■ Task objective: Set down the data below without change, skipping the pictures it holds.

■ Dataset content:
——
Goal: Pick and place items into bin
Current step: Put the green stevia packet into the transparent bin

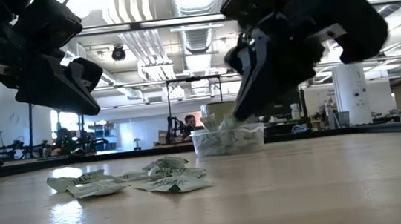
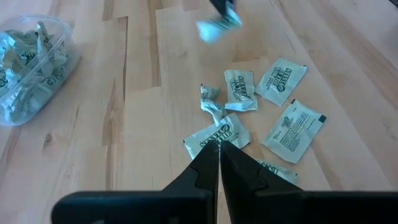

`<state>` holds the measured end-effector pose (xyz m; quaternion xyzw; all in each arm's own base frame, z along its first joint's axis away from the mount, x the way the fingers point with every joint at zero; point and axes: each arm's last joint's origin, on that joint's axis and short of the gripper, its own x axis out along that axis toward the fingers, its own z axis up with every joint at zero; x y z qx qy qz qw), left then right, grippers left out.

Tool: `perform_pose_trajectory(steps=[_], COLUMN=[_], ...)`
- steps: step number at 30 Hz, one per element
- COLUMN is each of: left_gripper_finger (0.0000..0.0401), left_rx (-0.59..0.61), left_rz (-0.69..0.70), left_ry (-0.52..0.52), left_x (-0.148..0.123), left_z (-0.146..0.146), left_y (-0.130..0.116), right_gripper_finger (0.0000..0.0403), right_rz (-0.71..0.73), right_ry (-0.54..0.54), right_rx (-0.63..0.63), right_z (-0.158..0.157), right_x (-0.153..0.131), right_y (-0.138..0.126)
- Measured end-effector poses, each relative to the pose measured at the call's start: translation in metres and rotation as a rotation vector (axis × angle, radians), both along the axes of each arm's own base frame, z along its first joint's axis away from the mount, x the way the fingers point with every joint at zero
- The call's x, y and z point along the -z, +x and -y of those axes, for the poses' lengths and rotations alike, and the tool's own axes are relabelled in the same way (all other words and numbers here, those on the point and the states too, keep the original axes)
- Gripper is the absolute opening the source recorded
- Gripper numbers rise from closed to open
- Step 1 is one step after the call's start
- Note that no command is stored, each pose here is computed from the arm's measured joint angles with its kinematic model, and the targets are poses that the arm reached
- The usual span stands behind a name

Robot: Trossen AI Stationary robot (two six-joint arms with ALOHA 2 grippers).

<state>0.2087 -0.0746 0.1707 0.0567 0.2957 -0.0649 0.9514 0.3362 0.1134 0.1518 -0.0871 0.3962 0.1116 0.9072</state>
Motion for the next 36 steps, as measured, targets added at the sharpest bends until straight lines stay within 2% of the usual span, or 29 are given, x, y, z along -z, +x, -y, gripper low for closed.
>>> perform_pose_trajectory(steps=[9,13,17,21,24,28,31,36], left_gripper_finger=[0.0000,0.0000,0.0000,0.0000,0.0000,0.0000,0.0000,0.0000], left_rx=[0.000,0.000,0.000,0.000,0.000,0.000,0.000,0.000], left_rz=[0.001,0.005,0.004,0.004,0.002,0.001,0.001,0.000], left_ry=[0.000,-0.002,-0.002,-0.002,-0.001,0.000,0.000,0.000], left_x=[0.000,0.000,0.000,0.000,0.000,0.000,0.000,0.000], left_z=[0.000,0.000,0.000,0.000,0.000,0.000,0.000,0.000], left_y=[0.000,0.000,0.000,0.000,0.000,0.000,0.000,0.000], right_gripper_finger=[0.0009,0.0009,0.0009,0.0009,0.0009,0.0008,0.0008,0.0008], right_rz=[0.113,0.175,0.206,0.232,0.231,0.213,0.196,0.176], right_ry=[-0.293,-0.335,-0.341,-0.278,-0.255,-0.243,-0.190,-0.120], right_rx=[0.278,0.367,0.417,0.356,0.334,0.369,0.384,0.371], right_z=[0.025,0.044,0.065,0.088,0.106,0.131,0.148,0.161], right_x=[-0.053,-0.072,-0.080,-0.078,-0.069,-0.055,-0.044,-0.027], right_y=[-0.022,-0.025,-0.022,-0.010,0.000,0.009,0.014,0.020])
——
■ Output for this exercise:
Goal: Pick and place items into bin
Current step: Put the green stevia packet into the transparent bin


`<state>` holds the measured end-effector pose (xyz m; quaternion xyzw; all in each arm's own base frame, z along its first joint's axis away from the mount, x the way the fingers point with every joint at zero; point and axes: each arm's last joint's origin, on that joint's axis and short of the gripper, its own x axis out along that axis toward the fingers, its own z axis up with every joint at zero; x y z qx qy qz qw), left then right, grippers left out.

Tool: `perform_pose_trajectory(steps=[_], COLUMN=[_], ...)`
- steps: step number at 30 Hz, one per element
- COLUMN is each of: left_gripper_finger (0.0000..0.0401), left_rx (-0.59..0.61), left_rz (-0.69..0.70), left_ry (-0.52..0.52), left_x (-0.148..0.123), left_z (-0.146..0.146), left_y (-0.130..0.116), right_gripper_finger (0.0000..0.0403), right_rz (-0.71..0.73), right_ry (-0.54..0.54), right_rx (-0.63..0.63), right_z (-0.158..0.157), right_x (-0.153..0.131), right_y (-0.138..0.126)
- Measured end-effector poses, each relative to the pose measured at the call's start: translation in metres and rotation as a rotation vector (axis × angle, radians), both along the axes of each arm's own base frame, z along its first joint's axis away from the mount, x the way the fingers point with every joint at zero
- The call's x, y and z point along the -z, +x and -y of those axes, for the poses' lengths and rotations alike, and the tool's own axes are relabelled in the same way (all other words and numbers here, those on the point and the states too, keep the original axes)
- Gripper is the absolute opening the source recorded
- Gripper numbers rise from closed to open
- Step 1 is one step after the call's start
- Note that no command is stored, each pose here is computed from the arm's measured joint angles with its kinematic model, and the targets are poses that the arm reached
- The usual span stands behind a name

Robot: Trossen AI Stationary robot (two six-joint arms with ALOHA 2 grippers).

<state>0.2087 -0.0746 0.1707 0.0567 0.2957 -0.0649 0.9514 0.3362 0.1134 0.1518 -0.0871 0.3962 0.1116 0.9072</state>
Motion for the next 36 steps, as measured, targets added at the sharpest bends until straight lines stay within 2% of the usual span, or 29 are given, x, y, z along -z, +x, -y, gripper low for closed.
>>> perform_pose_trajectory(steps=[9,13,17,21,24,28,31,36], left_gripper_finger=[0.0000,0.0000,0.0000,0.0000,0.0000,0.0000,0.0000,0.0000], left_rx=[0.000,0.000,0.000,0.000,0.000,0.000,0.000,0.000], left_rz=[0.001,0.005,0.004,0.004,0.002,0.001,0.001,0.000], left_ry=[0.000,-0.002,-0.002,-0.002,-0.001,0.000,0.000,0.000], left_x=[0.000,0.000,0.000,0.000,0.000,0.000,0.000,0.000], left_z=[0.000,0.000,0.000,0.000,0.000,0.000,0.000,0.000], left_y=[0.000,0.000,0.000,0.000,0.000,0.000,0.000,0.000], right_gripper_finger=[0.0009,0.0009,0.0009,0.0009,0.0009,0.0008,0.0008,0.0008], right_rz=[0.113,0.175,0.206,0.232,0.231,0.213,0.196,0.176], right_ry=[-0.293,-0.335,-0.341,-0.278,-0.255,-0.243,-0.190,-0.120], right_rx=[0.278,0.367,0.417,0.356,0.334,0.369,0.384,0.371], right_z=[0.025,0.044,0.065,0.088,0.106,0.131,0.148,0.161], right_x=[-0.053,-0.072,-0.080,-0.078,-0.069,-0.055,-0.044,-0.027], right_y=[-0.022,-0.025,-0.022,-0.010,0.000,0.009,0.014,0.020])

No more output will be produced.